▶ _About this exercise_
Return, in their exact form, the lines that lie between the start of the data below and the line containing "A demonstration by", with both ends included.

▶ _Input data_
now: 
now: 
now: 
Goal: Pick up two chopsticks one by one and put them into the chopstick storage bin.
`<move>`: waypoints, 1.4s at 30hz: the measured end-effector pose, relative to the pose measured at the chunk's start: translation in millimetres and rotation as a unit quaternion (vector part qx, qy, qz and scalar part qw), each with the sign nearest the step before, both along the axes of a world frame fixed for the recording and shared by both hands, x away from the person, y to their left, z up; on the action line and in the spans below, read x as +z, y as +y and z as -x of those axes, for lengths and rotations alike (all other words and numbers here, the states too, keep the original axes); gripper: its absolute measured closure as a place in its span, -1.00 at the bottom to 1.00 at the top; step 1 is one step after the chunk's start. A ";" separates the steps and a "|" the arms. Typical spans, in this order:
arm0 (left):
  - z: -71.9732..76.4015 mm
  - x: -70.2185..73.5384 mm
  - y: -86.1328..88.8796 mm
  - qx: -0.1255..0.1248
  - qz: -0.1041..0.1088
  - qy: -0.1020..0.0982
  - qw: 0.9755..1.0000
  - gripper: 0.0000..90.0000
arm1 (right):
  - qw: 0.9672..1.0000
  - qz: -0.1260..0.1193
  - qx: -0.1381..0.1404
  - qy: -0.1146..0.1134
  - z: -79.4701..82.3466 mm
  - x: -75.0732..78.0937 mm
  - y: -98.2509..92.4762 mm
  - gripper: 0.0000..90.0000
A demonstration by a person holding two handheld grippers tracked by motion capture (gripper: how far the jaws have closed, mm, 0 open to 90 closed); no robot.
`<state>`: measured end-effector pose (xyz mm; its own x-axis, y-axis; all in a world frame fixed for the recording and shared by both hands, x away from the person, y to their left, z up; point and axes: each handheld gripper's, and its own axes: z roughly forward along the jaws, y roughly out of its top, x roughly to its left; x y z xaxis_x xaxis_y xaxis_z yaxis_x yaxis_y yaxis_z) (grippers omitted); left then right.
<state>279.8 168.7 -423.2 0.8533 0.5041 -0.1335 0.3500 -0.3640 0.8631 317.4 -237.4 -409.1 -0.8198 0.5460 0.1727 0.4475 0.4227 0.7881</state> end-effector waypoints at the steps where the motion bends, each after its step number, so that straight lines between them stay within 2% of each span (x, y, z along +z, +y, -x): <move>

▶ _Task result_
now: 
now: 
now: 
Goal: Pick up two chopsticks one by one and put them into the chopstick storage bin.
`<move>`: waypoints, 1.4s at 30hz: the measured end-effector pose, relative to the pose measured at the chunk's start: translation in millimetres and rotation as a unit quaternion (vector part qx, qy, qz and scalar part qw), each with the sign nearest the step before, both along the axes of a world frame fixed for the recording and shared by both hands, x away from the person, y to their left, z up; on the action line and in the spans below, read x as +z, y as +y and z as -x of those axes, for lengths and rotations alike (all other words and numbers here, the states too, keep the original axes); gripper: its absolute measured closure as a place in its span, -1.00 at the bottom to 1.00 at the top; step 1 is one step after the chunk's start. A ";" separates the steps and a "|" the arms. Typical spans, in this order:
arm0 (left):
  - z: -71.9732..76.4015 mm
  - x: -70.2185..73.5384 mm
  - y: -86.1328..88.8796 mm
  - qx: -0.1255..0.1248
  - qz: -0.1041..0.1088
  - qy: -0.1020..0.0982
  - qw: 0.9755..1.0000
  - gripper: 0.0000..90.0000
arm1 (right):
  - qw: 0.9672..1.0000
  - qz: -0.1260..0.1193
  - qx: -0.1381..0.1404
  - qy: -0.1146..0.1134
  - z: -79.4701..82.3466 mm
  - x: -75.0732..78.0937 mm
  - y: -98.2509..92.4762 mm
  - gripper: 0.0000..90.0000
A demonstration by a person holding two handheld grippers tracked by motion capture (gripper: how far the jaws have closed, mm, 0 open to 90 closed); no robot.

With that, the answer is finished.